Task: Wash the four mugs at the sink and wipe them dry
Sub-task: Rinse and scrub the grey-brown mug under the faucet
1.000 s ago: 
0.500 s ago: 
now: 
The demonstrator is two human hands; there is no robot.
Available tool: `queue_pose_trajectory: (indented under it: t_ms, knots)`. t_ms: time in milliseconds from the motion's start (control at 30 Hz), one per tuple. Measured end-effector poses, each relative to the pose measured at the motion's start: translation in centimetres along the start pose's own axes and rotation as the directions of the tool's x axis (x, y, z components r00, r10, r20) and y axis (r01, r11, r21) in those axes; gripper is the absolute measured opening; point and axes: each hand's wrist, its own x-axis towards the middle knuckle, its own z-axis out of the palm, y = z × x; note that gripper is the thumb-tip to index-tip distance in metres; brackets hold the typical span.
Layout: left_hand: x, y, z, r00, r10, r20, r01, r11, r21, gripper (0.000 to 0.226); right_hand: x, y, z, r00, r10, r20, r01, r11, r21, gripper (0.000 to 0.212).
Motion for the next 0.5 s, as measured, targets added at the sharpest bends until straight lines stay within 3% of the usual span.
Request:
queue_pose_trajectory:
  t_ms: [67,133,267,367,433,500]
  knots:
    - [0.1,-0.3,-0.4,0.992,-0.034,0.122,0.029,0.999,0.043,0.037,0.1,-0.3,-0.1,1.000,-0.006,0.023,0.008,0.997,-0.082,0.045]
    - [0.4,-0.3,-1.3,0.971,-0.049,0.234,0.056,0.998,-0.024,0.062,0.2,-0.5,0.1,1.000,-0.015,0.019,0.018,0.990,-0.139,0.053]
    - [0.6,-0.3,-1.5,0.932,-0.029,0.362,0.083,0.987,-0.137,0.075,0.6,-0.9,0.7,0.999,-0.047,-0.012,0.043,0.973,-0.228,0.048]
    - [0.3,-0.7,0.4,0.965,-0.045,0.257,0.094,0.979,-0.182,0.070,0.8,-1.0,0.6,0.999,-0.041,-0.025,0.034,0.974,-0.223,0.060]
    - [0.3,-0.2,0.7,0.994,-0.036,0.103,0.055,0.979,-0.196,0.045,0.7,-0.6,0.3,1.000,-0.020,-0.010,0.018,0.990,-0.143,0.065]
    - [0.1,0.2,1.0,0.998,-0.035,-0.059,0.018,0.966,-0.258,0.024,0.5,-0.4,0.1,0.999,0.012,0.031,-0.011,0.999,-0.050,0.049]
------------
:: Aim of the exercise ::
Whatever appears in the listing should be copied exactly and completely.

:: Response area ::
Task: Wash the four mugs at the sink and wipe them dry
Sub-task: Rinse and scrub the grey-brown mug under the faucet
1.000 s ago: 
0.500 s ago: 
now: 
The demonstrator is two human hands; there is no robot.
Available tool: `queue_pose_trajectory: (indented under it: t_ms, knots)`. t_ms: time in milliseconds from the motion's start (control at 30 Hz), one per tuple. Measured end-effector poses, each relative to the pose measured at the motion's start: translation in centimetres along the start pose's own axes and rotation as the directions of the tool's x axis (x, y, z components r00, r10, r20) and y axis (r01, r11, r21) in those axes; gripper is the absolute measured opening; point and axes: each hand's wrist, its own x-axis towards the middle knuckle, its own z-axis out of the palm, y = z × x; note that gripper is the thumb-tip to index-tip distance in metres; brackets hold the typical span.
Layout: left_hand: x, y, z, r00, r10, r20, r01, r11, r21, gripper (0.000 to 0.226); right_hand: x, y, z, r00, r10, r20, r01, r11, r21, gripper (0.000 to 0.212).
Motion for the next 0.5 s, as measured, targets added at the sharpest bends until straight lines stay within 3% of the usual span.
Request:
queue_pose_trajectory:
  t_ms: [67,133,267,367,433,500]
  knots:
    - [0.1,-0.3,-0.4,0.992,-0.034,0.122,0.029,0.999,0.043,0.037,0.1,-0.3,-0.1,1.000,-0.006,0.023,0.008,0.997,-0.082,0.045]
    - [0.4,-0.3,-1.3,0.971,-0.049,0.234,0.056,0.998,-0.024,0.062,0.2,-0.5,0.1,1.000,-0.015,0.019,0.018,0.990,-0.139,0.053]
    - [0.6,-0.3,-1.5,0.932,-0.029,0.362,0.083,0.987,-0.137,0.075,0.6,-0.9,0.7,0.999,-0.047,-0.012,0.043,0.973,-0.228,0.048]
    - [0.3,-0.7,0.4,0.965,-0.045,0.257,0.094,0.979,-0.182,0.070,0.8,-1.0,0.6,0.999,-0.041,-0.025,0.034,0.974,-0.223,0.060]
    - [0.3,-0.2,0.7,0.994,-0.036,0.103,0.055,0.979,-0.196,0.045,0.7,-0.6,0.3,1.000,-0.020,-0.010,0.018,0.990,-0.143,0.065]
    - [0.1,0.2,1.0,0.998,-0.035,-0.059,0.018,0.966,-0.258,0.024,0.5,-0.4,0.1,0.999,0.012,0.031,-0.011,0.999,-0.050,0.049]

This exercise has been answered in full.